Nutriband Advances Abuse-Deterrent Fentanyl Patch with FDA Guidance

Nutriband Inc. (NASDAQ: NTRB), a pioneering developer of prescription transdermal pharmaceutical products, has achieved a significant regulatory milestone with the U.S. Food and Drug Administration regarding its lead product, AVERSA™ FENTANYL. The company received final meeting minutes from its September 18, 2025, virtual meeting with the FDA's Division of Anesthesiology, Addiction Medicine, and Pain Medicine, confirming the regulatory pathway as a 505(b)(2) New Drug Application. This crucial development provides clear guidance on the reference listed drug and bridging strategy, while also offering valuable feedback on manufacturing validation, product specifications, and stability testing requirements. The FDA's comprehensive input represents a major step forward in Nutriband's journey toward potential NDA submission for this innovative abuse-deterrent transdermal system.

The AVERSA™ technology represents a groundbreaking approach to addressing the opioid crisis by incorporating abuse-deterrent properties directly into transdermal patches. This innovative technology can be integrated into any transdermal patch to prevent abuse, misuse, diversion, and accidental exposure of drugs with abuse potential. The FDA specifically outlined expectations for in vitro manipulation and extraction studies to characterize AVERSA's abuse-deterrent properties, underscoring the importance of this technology in the broader context of opioid safety. For investors and stakeholders following Nutriband's progress, the company maintains an active newsroom at https://ibn.fm/NTRB, providing regular updates on this promising development in pharmaceutical innovation.
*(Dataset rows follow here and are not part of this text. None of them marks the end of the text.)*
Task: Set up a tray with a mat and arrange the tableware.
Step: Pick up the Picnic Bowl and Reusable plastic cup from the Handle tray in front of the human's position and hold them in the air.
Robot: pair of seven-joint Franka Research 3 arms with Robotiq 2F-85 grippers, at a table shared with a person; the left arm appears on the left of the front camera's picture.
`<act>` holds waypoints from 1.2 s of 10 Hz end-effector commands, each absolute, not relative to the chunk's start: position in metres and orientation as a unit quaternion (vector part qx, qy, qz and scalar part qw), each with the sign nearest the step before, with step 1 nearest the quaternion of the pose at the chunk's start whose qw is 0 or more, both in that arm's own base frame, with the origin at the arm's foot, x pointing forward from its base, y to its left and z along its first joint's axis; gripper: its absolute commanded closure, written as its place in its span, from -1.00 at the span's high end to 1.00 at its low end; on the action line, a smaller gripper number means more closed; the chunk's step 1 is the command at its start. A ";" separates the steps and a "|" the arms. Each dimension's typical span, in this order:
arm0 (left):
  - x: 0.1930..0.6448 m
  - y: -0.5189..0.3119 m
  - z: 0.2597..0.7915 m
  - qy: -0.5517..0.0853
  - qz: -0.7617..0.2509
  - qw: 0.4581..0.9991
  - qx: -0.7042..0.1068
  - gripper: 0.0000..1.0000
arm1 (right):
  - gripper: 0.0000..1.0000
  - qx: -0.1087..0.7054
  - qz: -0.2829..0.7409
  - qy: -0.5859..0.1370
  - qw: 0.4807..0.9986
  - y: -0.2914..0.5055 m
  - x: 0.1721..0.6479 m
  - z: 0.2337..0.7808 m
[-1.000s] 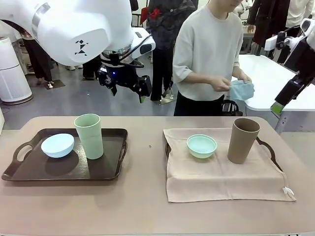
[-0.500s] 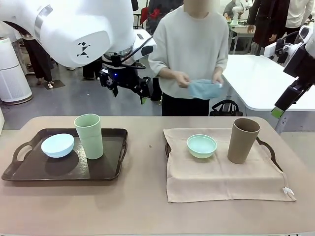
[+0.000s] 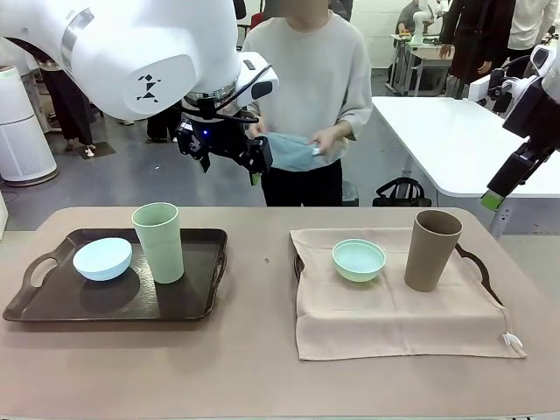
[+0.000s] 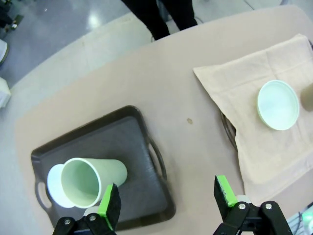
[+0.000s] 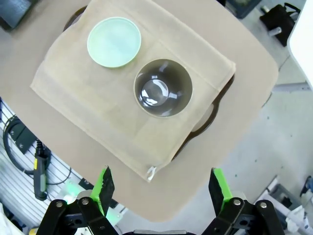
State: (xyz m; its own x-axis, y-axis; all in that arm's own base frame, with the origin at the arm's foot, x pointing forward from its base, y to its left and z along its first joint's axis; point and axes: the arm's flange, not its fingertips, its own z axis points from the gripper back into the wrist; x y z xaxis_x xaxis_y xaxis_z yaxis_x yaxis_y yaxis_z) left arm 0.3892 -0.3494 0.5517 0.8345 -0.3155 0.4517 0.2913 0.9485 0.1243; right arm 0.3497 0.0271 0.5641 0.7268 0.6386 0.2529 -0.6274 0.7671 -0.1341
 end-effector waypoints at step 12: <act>0.385 -0.260 0.547 -0.162 -0.235 0.931 -0.226 1.00 | 1.00 0.290 0.340 -0.070 0.892 -0.030 0.346 0.555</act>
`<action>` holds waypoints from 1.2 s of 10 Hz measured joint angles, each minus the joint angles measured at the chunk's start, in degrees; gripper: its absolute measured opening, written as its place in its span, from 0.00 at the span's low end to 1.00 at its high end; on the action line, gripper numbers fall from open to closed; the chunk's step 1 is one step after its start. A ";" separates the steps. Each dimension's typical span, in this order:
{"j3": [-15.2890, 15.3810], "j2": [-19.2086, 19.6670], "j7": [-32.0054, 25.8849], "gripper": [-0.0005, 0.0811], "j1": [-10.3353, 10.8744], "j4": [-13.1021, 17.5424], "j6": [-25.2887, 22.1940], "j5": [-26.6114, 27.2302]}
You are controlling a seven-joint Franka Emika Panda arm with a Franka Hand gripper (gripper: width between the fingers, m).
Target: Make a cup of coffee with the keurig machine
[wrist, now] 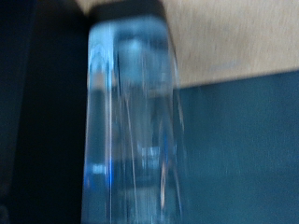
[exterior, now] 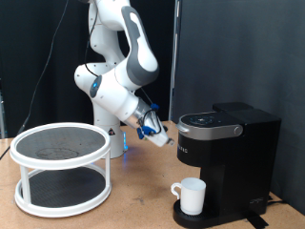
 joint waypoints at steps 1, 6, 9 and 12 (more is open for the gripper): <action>-0.34 -2.07 -0.01 0.91 0.00 -0.04 -1.74 1.02; -0.27 -12.54 6.41 0.91 0.00 0.74 -5.12 1.88; -0.22 -18.21 13.58 0.91 -0.01 1.82 -7.35 0.36; -0.19 -21.57 17.34 0.91 -0.01 1.95 -8.07 0.20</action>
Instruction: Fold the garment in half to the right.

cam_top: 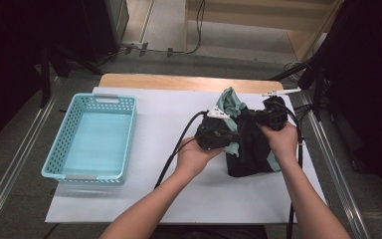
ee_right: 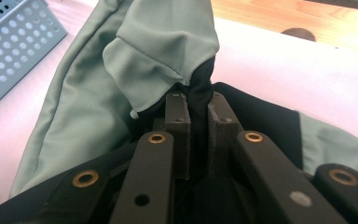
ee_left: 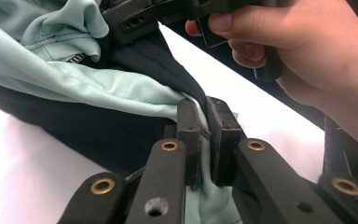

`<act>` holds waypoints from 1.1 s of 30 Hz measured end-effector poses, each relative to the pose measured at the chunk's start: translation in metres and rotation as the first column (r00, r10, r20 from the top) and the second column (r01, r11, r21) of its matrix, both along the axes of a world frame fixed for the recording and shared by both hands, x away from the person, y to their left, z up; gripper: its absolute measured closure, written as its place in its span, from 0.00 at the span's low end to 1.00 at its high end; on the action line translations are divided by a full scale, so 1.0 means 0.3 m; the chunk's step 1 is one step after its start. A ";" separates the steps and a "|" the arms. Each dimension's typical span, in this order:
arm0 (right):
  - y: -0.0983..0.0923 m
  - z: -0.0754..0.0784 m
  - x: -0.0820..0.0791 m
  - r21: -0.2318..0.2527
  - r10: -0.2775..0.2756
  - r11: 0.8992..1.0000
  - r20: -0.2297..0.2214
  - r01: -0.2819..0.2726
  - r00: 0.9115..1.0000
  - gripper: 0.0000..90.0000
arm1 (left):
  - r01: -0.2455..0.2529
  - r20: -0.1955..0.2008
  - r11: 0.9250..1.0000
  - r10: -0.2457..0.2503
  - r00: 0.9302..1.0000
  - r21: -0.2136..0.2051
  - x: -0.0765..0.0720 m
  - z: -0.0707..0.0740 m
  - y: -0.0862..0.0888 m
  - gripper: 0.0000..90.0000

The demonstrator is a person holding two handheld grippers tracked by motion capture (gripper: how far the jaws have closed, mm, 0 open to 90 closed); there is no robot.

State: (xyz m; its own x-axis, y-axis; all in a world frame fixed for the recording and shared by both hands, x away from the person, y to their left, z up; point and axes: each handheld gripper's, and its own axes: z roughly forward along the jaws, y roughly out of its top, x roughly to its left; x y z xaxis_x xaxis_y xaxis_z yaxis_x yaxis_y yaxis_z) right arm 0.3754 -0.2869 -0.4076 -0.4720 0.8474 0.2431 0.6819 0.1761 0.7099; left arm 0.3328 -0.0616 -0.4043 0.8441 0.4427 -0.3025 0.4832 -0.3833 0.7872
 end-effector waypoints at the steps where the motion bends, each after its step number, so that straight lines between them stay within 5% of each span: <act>1: -0.007 0.000 -0.001 0.005 -0.007 1.000 -0.001 0.007 1.000 0.89 | 0.002 -0.003 1.000 -0.002 1.000 0.000 0.003 0.001 -0.008 0.95; 9: -0.072 -0.011 -0.012 0.021 -0.055 0.998 -0.017 0.055 0.998 0.89 | 0.040 0.000 0.999 -0.040 0.999 0.018 0.023 -0.001 -0.070 0.95; 27: -0.140 -0.136 0.006 0.009 -0.098 0.995 -0.085 0.099 0.992 0.86 | 0.087 -0.033 0.995 -0.085 0.996 0.057 0.067 -0.103 -0.156 0.95; 33: -0.139 -0.135 -0.001 -0.007 -0.081 0.997 -0.072 0.081 0.994 0.67 | 0.100 -0.042 0.993 -0.098 0.994 0.057 0.069 -0.117 -0.170 0.95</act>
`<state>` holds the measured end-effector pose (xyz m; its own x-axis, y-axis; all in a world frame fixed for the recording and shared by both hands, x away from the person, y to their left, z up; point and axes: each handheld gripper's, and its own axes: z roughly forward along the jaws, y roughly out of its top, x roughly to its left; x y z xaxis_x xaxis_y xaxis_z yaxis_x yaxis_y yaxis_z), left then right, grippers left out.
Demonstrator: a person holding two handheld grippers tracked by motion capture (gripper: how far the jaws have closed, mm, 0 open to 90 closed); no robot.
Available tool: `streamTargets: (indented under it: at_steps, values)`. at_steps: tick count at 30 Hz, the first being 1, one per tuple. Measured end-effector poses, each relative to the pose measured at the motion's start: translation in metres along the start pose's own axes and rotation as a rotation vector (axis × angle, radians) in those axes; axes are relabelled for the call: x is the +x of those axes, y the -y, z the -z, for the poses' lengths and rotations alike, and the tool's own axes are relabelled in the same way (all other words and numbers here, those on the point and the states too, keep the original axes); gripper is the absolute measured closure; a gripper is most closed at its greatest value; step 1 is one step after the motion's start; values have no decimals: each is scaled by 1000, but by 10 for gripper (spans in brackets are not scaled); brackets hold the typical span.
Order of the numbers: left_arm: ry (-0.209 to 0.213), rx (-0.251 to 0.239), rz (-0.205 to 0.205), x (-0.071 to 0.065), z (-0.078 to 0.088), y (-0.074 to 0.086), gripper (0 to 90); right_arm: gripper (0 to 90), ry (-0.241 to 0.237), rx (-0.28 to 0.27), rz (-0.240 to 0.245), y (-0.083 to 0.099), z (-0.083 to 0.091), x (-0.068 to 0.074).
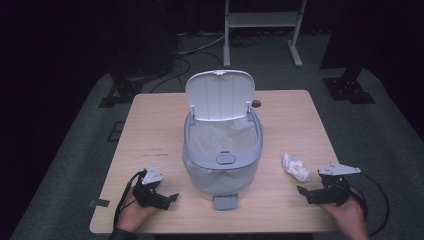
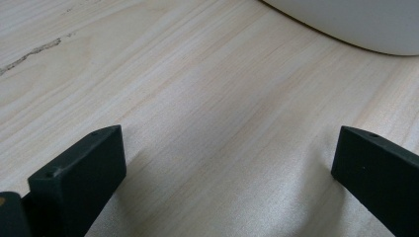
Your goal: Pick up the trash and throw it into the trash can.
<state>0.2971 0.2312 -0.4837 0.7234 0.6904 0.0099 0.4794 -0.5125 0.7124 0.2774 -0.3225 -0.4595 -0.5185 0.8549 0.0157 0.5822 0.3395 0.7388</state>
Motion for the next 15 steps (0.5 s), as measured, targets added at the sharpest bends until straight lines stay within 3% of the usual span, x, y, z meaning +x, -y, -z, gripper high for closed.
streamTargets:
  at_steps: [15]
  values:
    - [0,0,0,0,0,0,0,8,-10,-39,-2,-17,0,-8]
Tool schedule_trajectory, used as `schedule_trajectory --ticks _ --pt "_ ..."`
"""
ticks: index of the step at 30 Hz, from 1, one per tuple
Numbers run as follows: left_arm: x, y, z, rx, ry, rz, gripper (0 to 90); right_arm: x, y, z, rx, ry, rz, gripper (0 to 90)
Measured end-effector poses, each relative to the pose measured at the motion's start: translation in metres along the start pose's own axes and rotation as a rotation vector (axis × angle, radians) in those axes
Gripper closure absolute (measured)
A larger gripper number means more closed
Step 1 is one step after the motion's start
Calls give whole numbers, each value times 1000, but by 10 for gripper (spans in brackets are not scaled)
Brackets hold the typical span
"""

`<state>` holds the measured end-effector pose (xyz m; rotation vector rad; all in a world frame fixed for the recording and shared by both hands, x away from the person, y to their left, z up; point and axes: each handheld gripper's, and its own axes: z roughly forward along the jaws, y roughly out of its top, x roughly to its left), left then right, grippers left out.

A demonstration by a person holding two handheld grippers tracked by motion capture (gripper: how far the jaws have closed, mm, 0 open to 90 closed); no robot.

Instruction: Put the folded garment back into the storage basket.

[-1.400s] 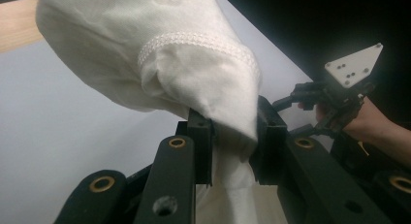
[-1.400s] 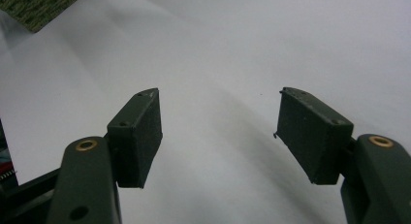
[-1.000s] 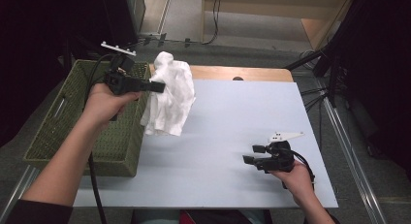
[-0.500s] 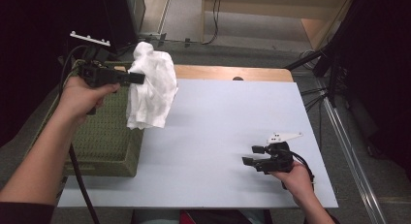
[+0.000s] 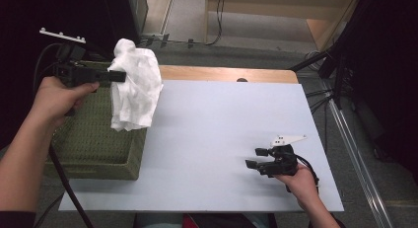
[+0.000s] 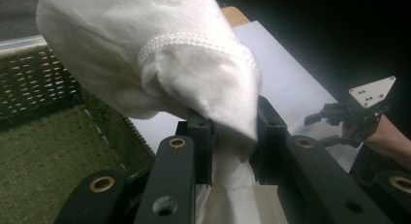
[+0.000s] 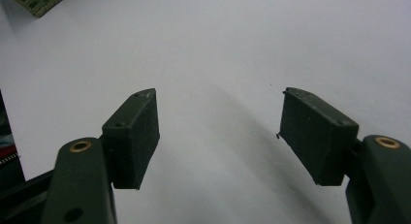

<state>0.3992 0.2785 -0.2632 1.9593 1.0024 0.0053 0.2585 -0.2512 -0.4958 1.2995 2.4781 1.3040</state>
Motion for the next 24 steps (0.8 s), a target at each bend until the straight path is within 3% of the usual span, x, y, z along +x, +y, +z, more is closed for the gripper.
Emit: schedule_trajectory --ticks 15,24 --pt "26 -15 -23 -14 50 -34 743 1 1 1 -5 5 -18 284" --pt "44 -30 -20 -4 60 -60 743 3 1 0 -10 0 -27 284"
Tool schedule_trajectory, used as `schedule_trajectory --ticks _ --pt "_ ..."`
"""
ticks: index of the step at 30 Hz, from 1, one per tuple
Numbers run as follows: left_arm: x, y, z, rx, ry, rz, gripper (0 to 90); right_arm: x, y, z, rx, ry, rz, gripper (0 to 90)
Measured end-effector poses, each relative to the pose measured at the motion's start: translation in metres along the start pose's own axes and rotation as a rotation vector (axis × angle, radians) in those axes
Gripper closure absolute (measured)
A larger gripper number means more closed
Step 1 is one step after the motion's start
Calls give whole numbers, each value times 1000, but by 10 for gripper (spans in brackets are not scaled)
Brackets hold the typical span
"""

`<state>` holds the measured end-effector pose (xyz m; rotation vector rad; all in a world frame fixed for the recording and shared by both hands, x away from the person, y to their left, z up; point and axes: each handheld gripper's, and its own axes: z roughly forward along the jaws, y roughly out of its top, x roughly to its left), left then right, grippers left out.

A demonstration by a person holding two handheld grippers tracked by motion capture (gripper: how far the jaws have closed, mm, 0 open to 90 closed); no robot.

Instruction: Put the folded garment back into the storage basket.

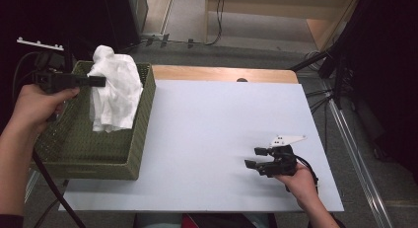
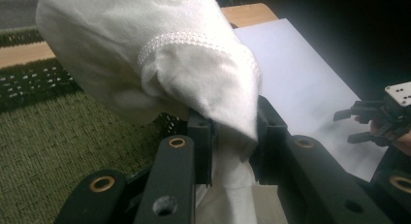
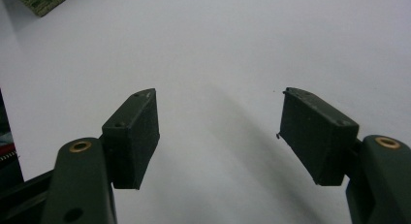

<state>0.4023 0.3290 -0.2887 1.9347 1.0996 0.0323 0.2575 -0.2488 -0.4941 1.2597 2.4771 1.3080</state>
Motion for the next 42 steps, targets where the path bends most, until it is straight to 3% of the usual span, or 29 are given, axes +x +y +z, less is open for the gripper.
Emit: schedule_trajectory --ticks 21,28,33,42 --pt "35 -41 17 39 18 -65 742 2 0 2 3 -12 -12 284" --pt "35 -42 35 59 11 -43 742 2 0 1 1 -15 -12 285" --pt "34 -40 52 90 30 -39 741 3 -1 1 4 -15 -18 284" --pt "38 -36 70 78 18 -46 741 3 -3 -3 -2 -21 -15 285"
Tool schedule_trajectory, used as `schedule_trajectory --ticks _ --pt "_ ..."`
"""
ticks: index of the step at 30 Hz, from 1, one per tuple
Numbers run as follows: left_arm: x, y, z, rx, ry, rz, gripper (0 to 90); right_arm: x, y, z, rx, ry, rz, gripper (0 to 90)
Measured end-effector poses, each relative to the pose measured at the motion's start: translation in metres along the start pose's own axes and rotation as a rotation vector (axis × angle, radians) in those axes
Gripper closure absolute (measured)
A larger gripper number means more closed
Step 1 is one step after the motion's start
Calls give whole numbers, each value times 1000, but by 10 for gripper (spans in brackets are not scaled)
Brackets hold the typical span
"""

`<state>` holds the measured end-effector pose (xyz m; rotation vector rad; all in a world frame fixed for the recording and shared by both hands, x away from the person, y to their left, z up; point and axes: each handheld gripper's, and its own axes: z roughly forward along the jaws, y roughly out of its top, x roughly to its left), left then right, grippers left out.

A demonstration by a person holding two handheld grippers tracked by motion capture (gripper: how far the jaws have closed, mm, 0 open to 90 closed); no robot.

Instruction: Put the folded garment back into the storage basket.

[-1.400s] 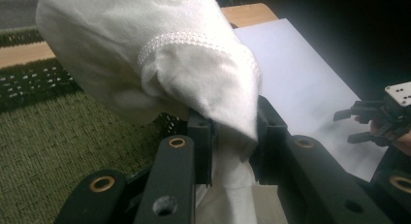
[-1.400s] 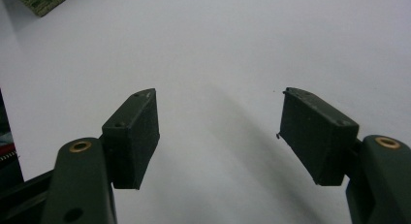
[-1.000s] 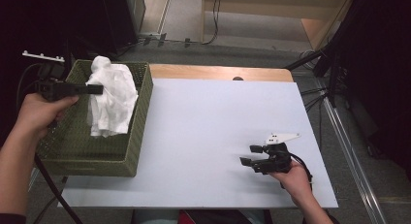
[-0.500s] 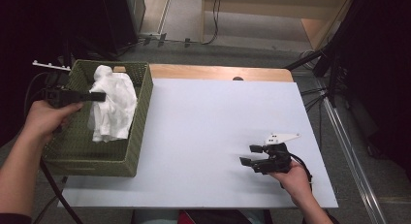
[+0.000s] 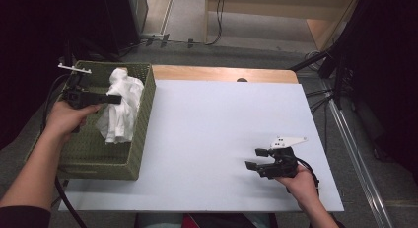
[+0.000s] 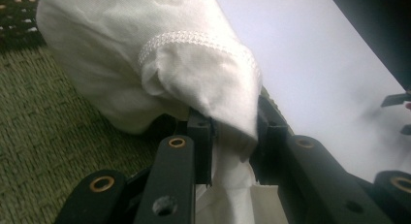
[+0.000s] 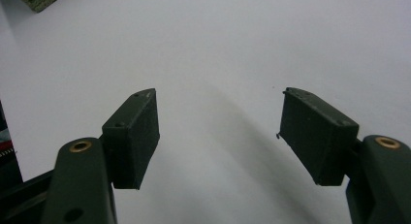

This regulatory advancement positions Nutriband at the forefront of abuse-deterrent pharmaceutical technology, with potential implications for the entire transdermal drug delivery market. The company's website at www.nutriband.com offers additional information about their comprehensive portfolio of transdermal pharmaceutical products. The successful FDA meeting represents not just a corporate achievement but a meaningful step toward addressing one of healthcare's most pressing challenges. As the pharmaceutical industry continues to seek solutions for safer pain management, Nutriband's AVERSA technology demonstrates how innovative approaches can potentially transform patient safety while maintaining therapeutic efficacy in pain treatment protocols.